Priest: Do you take this woman do be your lawful wedded wife?
Yoda: Do I
Priest: That’s what I’m asking
Yoda: *long sigh*
Making a list of all the people who wrote “Happy Birthday” on my wall without an exclamation point so that I know who’s secretly mad at me.
It is a truth universally acknowledged that if two people are at Home Depot one of them is pissed about it.
Therapist: it’s not real. you have to stop deluding yourself
Me: no I really am a gryffindor I swear
Therapist: abbie, we both know you’re a hufflepuff
welcome to your parents’ house, where the wifi password is fEtbqP2LVp3U6Hkh
I was in Australia once and a newscaster said in the cutest accent that a swimmer was “taken” by a shark. I asked if that meant they died and my friend said, “Well yes, but no worries, it happens. Sharks do that.”
And that’s the most Australian thing I’ve ever heard.
I been working on my summer bod: it the same as my regular body, but this time more popsackles in it.
I just read an article about a man swept out to sea during a baptism. I guess that’s God’s Way of saying “Nope”.
FRIEND: you should really try Zumba, I’m in the best shape since high school
ME: *not really paying attention* oh yeah
*two weeks later watching my Roomba on my couch*
ME: ive never felt better in my life
[romantic dinner]
her: “I was hoping it might just be the two of us.”
ventriloquist dummy: “he said I help with his confidence.”
Get your relatives speaking to one another again by sending a heartfelt Christmas card with a picture of your family with an extra child nobody knows.
[funeral]
I’ll never forget dad’s last words: It’s way past Halloween! What moron left the hilarious CAUTION tape on this elevator?
Just realized I haven’t fed my imaginary friends since a tea party when I was 6 so they’re all dead now.
A cheese so sharp you have to hand it to people backwards.
I took my meds at someone’s house the other day and they asked if I needed to take them with carbs I said no, and it’s been days and I still wish I said yes so they would have given me carbs
[mom ridiculing me in front of new GF]
“Luke was afraid to go into family changing rooms until 22 because he thought he’d get a new family”
I order so much Chinese food the delivery guy must think I’m a middle aged divorced homicide detective in an 80s movie.
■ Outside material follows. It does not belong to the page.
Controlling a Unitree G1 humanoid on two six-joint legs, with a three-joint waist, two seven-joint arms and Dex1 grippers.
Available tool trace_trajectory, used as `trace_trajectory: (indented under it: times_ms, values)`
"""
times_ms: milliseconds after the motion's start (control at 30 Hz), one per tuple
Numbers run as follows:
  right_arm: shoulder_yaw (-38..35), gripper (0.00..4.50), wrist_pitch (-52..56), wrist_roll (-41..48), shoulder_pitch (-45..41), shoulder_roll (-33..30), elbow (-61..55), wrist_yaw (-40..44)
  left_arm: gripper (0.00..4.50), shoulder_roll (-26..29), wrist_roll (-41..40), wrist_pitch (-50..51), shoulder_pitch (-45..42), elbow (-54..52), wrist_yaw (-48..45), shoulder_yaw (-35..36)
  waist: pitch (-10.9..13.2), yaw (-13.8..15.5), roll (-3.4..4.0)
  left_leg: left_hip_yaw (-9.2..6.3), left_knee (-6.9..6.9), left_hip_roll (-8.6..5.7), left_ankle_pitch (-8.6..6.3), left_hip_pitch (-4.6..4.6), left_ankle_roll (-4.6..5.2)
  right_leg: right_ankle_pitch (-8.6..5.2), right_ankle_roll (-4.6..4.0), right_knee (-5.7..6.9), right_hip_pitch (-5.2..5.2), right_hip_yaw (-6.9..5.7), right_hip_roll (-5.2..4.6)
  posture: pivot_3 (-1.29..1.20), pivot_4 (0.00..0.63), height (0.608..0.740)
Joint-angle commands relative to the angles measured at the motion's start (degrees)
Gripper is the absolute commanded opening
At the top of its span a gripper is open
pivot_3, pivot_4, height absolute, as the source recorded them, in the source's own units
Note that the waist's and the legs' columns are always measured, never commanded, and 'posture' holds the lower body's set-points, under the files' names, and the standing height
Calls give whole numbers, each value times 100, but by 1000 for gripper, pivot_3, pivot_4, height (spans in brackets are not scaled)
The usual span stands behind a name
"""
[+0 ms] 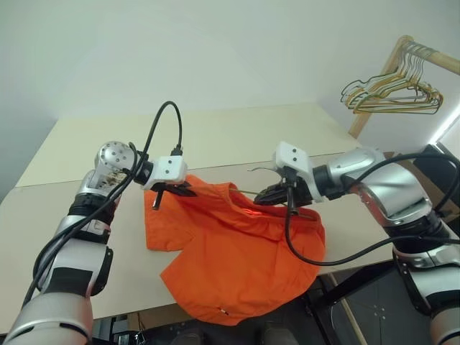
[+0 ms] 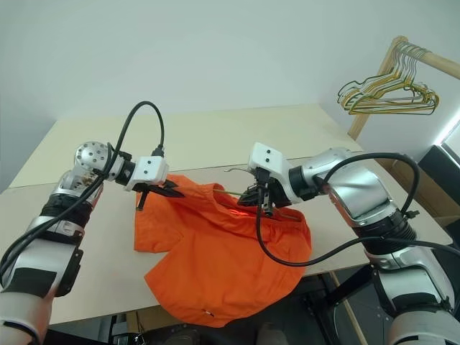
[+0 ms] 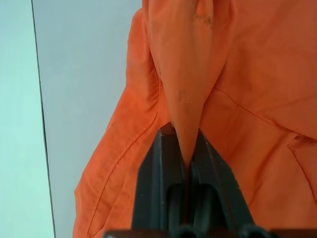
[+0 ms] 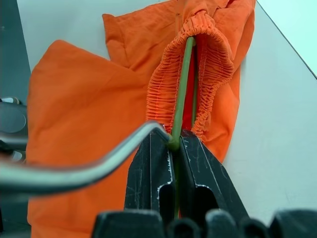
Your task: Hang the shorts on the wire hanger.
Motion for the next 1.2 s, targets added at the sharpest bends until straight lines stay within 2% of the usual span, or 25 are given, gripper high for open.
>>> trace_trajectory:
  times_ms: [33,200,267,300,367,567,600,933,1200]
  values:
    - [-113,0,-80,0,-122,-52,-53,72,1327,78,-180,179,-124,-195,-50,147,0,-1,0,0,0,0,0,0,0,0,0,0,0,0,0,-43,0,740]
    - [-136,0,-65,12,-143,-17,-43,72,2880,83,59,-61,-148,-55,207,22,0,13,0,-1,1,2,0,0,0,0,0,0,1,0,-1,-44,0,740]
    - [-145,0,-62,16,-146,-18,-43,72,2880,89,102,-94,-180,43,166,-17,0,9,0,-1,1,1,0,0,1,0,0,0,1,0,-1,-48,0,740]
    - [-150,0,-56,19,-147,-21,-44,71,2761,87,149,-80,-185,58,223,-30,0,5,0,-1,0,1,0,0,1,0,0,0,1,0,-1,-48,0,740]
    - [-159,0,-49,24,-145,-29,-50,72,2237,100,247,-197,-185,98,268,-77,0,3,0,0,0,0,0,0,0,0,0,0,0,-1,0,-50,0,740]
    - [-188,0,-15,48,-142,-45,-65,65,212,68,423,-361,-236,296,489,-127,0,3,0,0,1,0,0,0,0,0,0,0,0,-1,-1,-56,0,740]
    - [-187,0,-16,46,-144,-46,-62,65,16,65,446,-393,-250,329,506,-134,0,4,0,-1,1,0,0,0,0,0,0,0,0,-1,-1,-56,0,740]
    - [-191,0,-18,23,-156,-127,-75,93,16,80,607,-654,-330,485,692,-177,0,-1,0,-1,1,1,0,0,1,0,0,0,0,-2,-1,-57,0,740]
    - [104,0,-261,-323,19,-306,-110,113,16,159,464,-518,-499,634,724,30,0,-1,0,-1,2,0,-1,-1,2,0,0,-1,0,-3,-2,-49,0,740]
Was standing in my front yard last night and some neighborhood kids tried to deflate me.
As a kid: I can’t wait to stay up late and no one can tell me when to go to bed
Me at 41: ope my fitness device just said it’s bedtime. I better go.
I wonder what the part of my brain that used to remember phone numbers is up to these days.
Do people who pay $20 for corn mazes know that you can go get lost in Ikea for only the price of three days of meatballs?